Autant je ne suis pas vraiment un grand lecteur des prix littéraires, autant « Au revoir là-haut » m’a vraiment impressionné. Ensuite, « Couleur de l’incendie », du même auteur, m’a également captivé. Alors au moment de la sortie de « Miroir de nos peines », j’ai acheté le livre sans aucune hésitation, impatient que j’étais de boucler la trilogie des « Enfants du désastre ».

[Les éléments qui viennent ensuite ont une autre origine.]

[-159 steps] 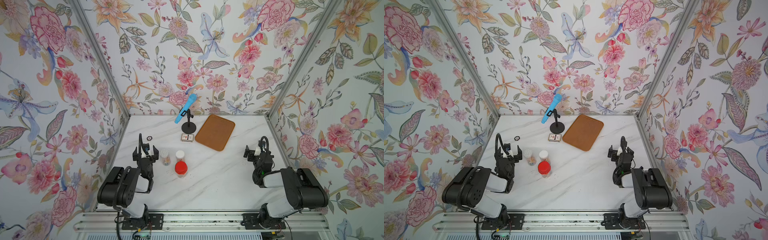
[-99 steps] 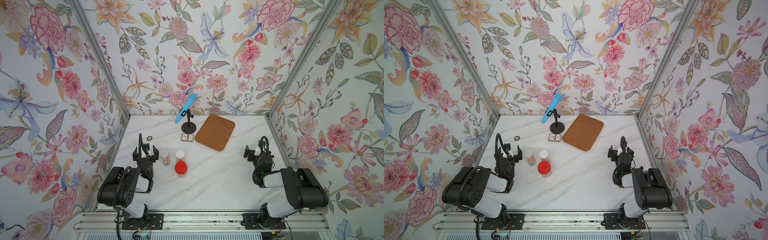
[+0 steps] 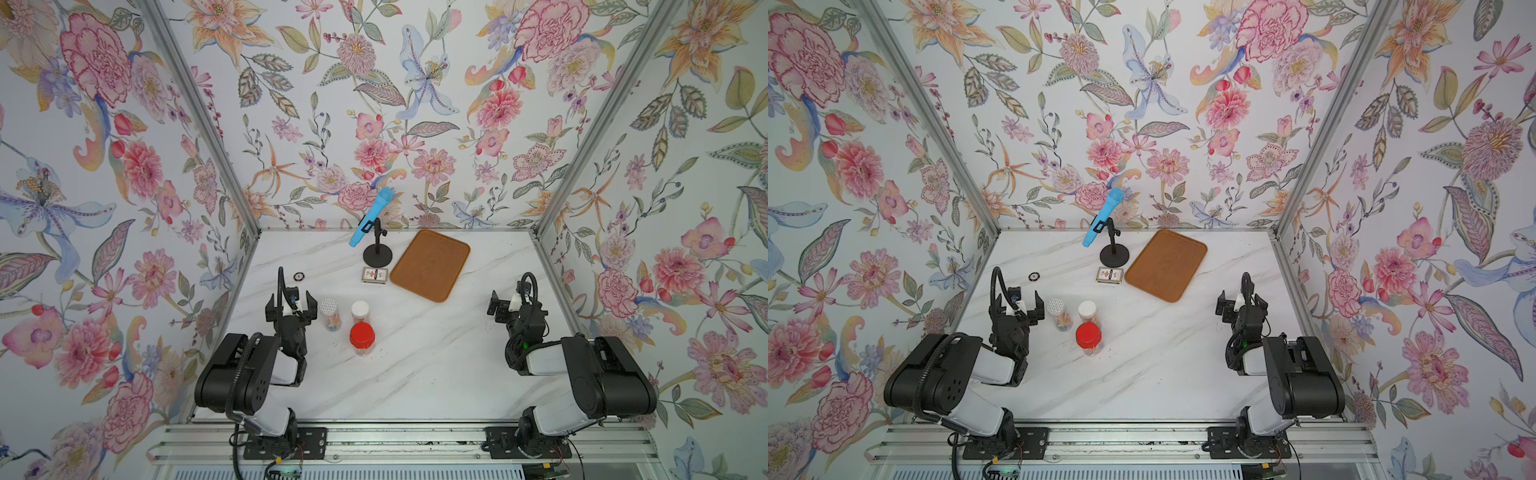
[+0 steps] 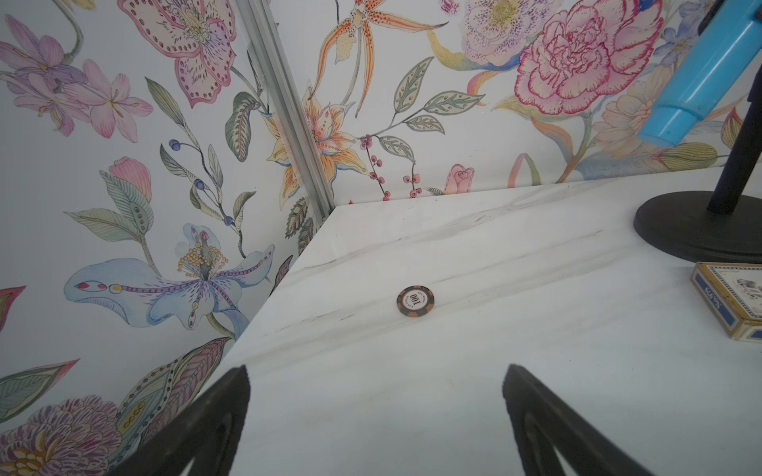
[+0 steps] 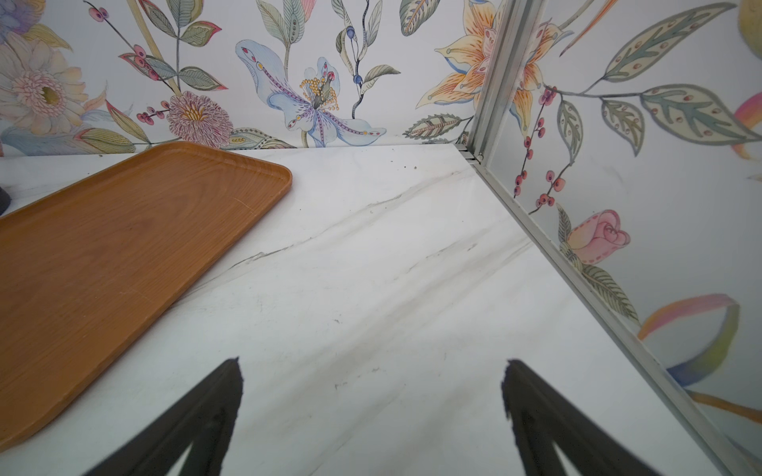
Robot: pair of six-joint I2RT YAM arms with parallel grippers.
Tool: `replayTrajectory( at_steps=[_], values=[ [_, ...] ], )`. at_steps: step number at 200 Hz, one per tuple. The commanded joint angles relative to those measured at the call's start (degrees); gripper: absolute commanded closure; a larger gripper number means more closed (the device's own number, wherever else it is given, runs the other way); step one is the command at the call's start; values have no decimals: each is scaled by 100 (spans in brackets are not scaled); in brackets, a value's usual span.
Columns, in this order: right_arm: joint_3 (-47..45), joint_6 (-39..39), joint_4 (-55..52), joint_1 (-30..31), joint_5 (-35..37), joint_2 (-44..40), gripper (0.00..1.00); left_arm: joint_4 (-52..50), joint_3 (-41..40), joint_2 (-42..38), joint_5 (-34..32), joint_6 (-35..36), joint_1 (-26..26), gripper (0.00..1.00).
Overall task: Pour the candies out of the jar
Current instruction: Move the tray at the center of the board.
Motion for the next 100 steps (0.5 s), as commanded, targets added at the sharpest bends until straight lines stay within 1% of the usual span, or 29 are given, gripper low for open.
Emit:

Avril 1940. Les premiers mois de la seconde guerre mondiale sont vus à travers les yeux de 4 personnages. Louise, une jeune femme qui cherche à résoudre les mystères de l’histoire de sa famille. Gabriel et Raoul, militaires, qui vivent la drôle de guerre depuis la ligne Maginot. Désiré, aux milles costumes, qui a rejoint le Ministère de l’information. Et enfin Fernand, garde mobile. Mais très vite, l’armée allemande balaye l’armée française et c’est l’heure de l’exode pour une grande partie de la population française devant l’avancée des troupes ennemies. La France, saisie par la panique, va sombrer dans le chaos et tous les personnages vont se retrouver pris par les évènements.
« Miroir de nos peines » s’est avéré pour moi une relative déception. La multiplication des points de vue, si elle permet de dresser un tableau pluriel de la débâcle et de l’exode, produit également une impression de cafouillage empêchant de voir clairement où l’auteur veut nous emmener. Là où dans les tomes précédents des enfants du désastre, ces variations de point de vue étaient au service d’une intrigue et permettaient de l’éclairer depuis des angles très variés. Ici on a plus le sentiment d’une juxtaposition d’histoires qui vont se rassembler un peu par hasard au gré des circonstances. Ces différentes intrigues sont d’un intérêt inégal, certaines portées par des personnages très réussi comme Désiré Migaud, d’autres qui ne laissent pas un souvenir impérissable à l’image des personnages qui les traversent. Plus généralement, si l’évocation de cette période si particulière de l’histoire de France est réellement saisissante, je n’ai pas retrouvé dans ce livre l’étincelle qui braillait dans « Au revoir là-haut » et « Couleur de l’incendie ». L’exploitation du contexte historique et cet art de mêler petite et grande histoire semblent avoir un peu céder le pas face à un tableau un peu ordinaire à plusieurs voix de l’exode qui manque un peu d’ambition à mon point de vue. Mais peut être est ce moi qui en attendait un peu trop cette fois-ci.
Pour apprécier pleinement les talents de romancier de Pierre Lemaitre, je vous invite à vous plonger dans « Au revoir là haut » et « Couleurs de l’incendie » (dont vous pouvez retrouver ma chronique ici), vous ne serez pas déçus !
« Miroir de nos peines », Pierre Lemaître, Le livre de poche, 576 pages.